[[ Data shown open ]]

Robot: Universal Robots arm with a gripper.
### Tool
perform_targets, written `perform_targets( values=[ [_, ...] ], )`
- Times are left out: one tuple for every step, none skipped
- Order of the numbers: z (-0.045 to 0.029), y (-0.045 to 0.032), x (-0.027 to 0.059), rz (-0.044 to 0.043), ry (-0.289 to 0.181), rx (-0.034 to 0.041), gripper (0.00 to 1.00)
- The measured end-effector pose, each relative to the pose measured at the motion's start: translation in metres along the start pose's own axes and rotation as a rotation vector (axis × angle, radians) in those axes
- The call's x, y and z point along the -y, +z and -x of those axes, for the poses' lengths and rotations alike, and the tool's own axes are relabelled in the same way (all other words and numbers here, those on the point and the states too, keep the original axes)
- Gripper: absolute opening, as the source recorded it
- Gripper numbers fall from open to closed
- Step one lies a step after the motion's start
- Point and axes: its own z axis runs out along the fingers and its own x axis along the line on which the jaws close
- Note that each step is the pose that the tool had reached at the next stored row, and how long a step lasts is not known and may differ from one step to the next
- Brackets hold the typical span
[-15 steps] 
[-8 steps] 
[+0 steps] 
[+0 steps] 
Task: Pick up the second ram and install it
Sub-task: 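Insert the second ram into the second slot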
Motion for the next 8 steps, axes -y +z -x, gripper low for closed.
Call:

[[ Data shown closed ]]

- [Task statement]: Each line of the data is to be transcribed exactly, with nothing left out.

- [Output of the task]:
Robot: Universal Robots arm with a gripper.
### Tool
perform_targets, written `perform_targets( values=[ [_, ...] ], )`
- Times are left out: one tuple for every step, none skipped
- Order of the numbers: z (-0.045 to 0.029), y (-0.045 to 0.032), x (-0.027 to 0.059), rz (-0.044 to 0.043), ry (-0.289 to 0.181), rx (-0.034 to 0.041), gripper (0.00 to 1.00)
- The measured end-effector pose, each relative to the pose measured at the motion's start: translation in metres along the start pose's own axes and rotation as a rotation vector (axis × angle, radians) in those axes
- The call's x, y and z point along the -y, +z and -x of those axes, for the poses' lengths and rotations alike, and the tool's own axes are relabelled in the same way (all other words and numbers here, those on the point and the states too, keep the original axes)
- Gripper: absolute opening, as the source recorded it
- Gripper numbers fall from open to closed
- Step one lies a step after the motion's start
- Point and axes: its own z axis runs out along the fingers and its own x axis along the line on which the jaws close
- Note that each step is the pose that the tool had reached at the next stored row, and how long a step lasts is not known and may differ from one step to the next
- Brackets hold the typical span
[-15 steps] 
[-8 steps] 
[+0 steps] 
[+0 steps] 
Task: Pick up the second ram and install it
Sub-task: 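Insert the second ram into the second slot
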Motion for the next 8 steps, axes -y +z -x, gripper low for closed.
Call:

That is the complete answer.